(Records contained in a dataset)
_____
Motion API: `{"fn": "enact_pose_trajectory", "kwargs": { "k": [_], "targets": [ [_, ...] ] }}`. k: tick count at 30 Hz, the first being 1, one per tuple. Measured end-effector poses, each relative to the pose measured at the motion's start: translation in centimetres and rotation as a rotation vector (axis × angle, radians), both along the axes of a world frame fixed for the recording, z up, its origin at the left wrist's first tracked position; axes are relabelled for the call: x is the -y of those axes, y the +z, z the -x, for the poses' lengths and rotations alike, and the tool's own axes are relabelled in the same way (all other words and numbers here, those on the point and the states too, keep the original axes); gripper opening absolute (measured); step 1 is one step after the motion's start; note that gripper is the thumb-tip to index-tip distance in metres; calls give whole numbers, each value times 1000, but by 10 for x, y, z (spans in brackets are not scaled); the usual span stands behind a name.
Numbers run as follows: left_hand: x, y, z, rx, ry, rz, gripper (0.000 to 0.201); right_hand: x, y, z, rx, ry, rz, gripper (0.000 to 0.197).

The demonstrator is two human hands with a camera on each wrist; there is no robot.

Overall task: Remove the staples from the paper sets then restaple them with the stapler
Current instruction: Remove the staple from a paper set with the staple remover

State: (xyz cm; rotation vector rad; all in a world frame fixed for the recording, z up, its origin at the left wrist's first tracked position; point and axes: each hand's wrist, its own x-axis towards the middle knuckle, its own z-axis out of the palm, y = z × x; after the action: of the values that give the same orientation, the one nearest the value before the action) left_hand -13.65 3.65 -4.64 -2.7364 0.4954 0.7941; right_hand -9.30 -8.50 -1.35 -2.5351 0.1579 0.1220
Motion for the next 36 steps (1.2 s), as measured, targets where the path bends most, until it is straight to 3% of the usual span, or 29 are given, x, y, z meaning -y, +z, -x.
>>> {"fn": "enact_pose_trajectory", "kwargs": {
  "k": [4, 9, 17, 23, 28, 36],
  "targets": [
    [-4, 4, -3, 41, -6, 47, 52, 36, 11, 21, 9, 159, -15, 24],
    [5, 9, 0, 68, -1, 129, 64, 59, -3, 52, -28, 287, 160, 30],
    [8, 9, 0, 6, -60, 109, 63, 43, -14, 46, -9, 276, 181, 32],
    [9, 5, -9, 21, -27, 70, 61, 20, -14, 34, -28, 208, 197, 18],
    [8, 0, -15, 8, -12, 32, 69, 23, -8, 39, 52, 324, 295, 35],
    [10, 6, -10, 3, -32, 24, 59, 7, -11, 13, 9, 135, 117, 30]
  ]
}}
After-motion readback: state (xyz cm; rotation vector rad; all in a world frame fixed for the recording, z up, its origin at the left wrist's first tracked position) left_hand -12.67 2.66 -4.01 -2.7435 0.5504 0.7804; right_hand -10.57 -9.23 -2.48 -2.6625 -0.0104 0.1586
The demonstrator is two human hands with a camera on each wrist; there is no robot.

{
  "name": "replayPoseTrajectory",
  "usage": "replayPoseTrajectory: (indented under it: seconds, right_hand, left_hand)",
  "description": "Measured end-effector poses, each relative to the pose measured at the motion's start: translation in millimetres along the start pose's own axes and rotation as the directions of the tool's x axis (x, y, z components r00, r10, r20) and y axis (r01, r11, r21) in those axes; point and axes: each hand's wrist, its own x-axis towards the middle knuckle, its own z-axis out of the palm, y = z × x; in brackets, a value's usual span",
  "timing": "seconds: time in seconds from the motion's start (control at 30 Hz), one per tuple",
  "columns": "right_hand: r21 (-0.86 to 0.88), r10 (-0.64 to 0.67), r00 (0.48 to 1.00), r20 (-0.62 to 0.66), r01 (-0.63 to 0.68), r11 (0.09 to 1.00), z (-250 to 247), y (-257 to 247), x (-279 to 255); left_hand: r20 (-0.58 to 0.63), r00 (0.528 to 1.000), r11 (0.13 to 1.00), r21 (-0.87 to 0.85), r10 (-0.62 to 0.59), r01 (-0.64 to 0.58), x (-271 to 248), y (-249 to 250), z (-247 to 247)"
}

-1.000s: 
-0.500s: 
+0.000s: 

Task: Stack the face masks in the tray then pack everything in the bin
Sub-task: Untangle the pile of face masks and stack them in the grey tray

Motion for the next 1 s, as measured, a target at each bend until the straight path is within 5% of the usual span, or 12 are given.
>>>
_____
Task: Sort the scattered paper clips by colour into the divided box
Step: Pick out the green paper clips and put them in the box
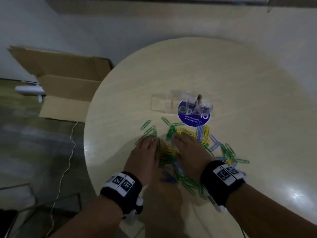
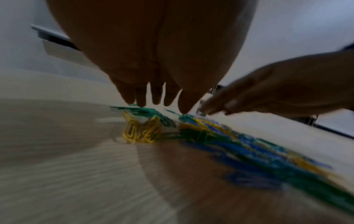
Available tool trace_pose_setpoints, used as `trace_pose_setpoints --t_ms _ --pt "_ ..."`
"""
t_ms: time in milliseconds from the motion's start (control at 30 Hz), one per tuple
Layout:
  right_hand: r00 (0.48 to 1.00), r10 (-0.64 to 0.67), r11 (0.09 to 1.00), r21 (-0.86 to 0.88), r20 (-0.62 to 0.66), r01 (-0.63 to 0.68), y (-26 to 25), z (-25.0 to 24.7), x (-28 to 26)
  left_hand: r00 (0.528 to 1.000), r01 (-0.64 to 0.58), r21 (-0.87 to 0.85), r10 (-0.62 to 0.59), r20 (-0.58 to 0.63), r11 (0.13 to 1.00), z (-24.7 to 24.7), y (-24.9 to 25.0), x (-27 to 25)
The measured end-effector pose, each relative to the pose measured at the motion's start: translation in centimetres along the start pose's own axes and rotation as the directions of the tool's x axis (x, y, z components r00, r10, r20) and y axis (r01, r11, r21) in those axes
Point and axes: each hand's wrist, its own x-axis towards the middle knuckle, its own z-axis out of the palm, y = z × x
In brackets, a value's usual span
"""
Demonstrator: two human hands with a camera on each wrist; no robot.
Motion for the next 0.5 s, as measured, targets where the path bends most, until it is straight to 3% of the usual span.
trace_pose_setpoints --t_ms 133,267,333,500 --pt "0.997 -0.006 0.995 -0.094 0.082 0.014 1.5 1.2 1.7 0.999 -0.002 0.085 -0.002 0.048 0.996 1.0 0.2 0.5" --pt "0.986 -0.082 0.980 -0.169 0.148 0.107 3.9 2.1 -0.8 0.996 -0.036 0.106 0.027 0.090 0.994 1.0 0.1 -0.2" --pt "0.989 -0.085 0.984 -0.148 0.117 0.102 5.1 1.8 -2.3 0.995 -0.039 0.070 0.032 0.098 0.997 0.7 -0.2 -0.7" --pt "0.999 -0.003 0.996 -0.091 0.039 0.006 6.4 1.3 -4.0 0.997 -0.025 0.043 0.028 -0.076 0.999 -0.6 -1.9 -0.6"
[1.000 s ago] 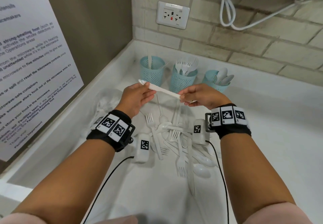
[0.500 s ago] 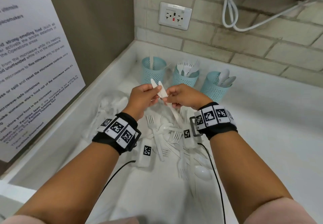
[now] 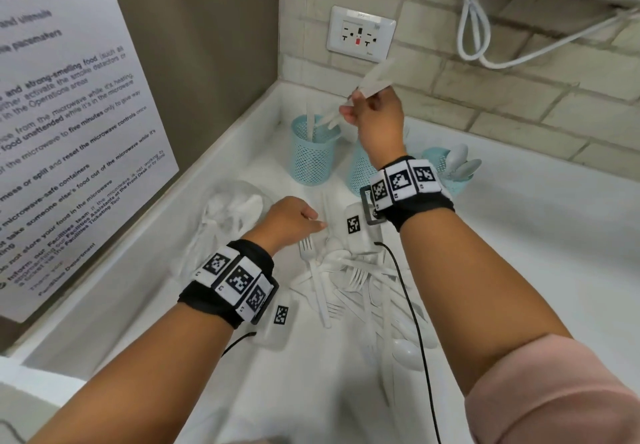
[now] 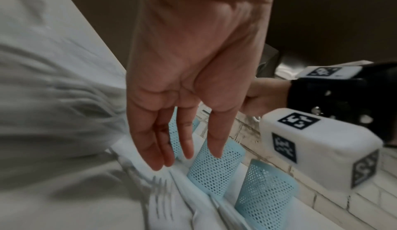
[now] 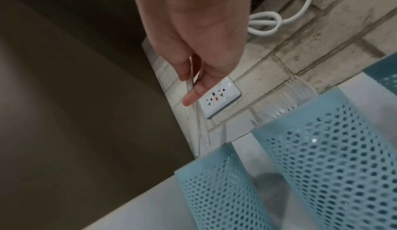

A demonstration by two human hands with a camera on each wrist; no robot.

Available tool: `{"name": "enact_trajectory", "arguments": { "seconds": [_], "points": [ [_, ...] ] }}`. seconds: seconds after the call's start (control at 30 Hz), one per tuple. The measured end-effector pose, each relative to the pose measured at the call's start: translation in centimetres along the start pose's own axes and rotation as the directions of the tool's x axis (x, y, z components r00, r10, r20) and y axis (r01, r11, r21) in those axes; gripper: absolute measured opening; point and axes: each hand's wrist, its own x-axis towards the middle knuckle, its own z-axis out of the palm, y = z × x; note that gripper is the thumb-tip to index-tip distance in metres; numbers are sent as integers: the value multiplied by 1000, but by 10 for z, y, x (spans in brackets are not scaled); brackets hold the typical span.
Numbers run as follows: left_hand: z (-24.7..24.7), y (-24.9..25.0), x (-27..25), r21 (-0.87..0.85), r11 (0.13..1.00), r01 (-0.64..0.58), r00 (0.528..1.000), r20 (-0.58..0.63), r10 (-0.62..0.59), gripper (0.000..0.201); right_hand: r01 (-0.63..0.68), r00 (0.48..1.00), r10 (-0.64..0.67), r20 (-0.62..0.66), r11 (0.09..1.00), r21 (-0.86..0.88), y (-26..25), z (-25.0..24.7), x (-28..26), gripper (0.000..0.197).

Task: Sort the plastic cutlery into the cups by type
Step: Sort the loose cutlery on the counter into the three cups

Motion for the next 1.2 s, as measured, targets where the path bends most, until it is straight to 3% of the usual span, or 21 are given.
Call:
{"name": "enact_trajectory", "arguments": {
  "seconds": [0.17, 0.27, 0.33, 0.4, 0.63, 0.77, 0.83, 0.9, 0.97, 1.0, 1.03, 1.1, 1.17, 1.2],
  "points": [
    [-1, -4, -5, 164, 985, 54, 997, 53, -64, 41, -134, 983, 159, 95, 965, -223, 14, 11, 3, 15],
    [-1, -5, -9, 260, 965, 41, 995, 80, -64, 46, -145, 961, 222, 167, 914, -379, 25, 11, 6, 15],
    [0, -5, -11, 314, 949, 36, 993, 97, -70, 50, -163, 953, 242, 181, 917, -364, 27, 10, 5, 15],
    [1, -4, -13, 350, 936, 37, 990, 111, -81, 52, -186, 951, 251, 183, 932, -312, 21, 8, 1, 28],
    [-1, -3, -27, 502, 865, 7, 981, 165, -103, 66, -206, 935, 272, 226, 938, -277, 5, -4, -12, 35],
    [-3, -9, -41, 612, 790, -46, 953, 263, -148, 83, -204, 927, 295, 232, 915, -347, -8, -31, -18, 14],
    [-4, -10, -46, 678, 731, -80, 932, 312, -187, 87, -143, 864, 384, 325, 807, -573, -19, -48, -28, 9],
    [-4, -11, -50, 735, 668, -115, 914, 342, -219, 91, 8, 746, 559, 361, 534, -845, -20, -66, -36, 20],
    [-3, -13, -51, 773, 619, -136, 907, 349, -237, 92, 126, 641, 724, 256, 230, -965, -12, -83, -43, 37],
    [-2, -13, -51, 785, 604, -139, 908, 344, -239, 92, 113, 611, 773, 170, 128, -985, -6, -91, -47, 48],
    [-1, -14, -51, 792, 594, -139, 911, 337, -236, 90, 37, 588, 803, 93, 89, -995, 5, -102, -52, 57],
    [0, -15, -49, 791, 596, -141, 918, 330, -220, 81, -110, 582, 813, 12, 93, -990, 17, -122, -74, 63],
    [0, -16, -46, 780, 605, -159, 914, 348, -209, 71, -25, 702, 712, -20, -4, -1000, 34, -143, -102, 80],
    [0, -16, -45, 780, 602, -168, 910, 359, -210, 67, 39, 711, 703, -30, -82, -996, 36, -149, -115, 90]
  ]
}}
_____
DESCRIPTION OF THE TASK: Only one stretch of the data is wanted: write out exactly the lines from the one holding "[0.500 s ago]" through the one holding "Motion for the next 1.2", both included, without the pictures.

TASK RESPONSE:
[0.500 s ago] 
[now] 
[now] 
[now] 

A demonstration by two human hands with a camera on each wrist; no robot.

Available tool: `{"name": "enact_trajectory", "arguments": { "seconds": [_], "points": [ [_, ...] ] }}`. seconds: seconds after the call's start (control at 30 Hz), one per tuple. The measured end-effector pose, each relative to the pose measured at the call's start: translation in centimetres along the start pose's own axes and rotation as the directions of the tool's x axis (x, y, z components r00, r10, r20) and y axis (r01, r11, r21) in those axes; gripper: absolute measured opening; point and axes: each hand's wrist, its own x-axis towards the middle knuckle, its own z-axis out of the palm, y = z × x; note that gripper is the thumb-tip to index-tip distance in metres; numbers are sent as integers: the value multiplied by 1000, but by 10 for z, y, x (spans in brackets are not scaled); brackets hold the typical span.
Numbers run as follows: left_hand: z (-24.7..24.7), y (-24.9..25.0), x (-27..25), r21 (-0.87..0.85), r11 (0.13..1.00), r01 (-0.64..0.58), r00 (0.528..1.000), r20 (-0.58..0.63), r10 (-0.62..0.59), gripper (0.000..0.201); right_hand: r01 (-0.63..0.68), r00 (0.48..1.00), r10 (-0.64..0.67), r20 (-0.62..0.66), r11 (0.09..1.00), r21 (-0.86..0.88), y (-26..25), z (-25.0..24.7), x (-28..26), gripper (0.000..0.197).

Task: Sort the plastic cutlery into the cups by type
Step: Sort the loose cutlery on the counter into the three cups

Motion for the next 1.2 s, as measured, targets where the path bends most, until it is straight to 3% of the usual span, or 21 are given.

The requested output has been fully supplied.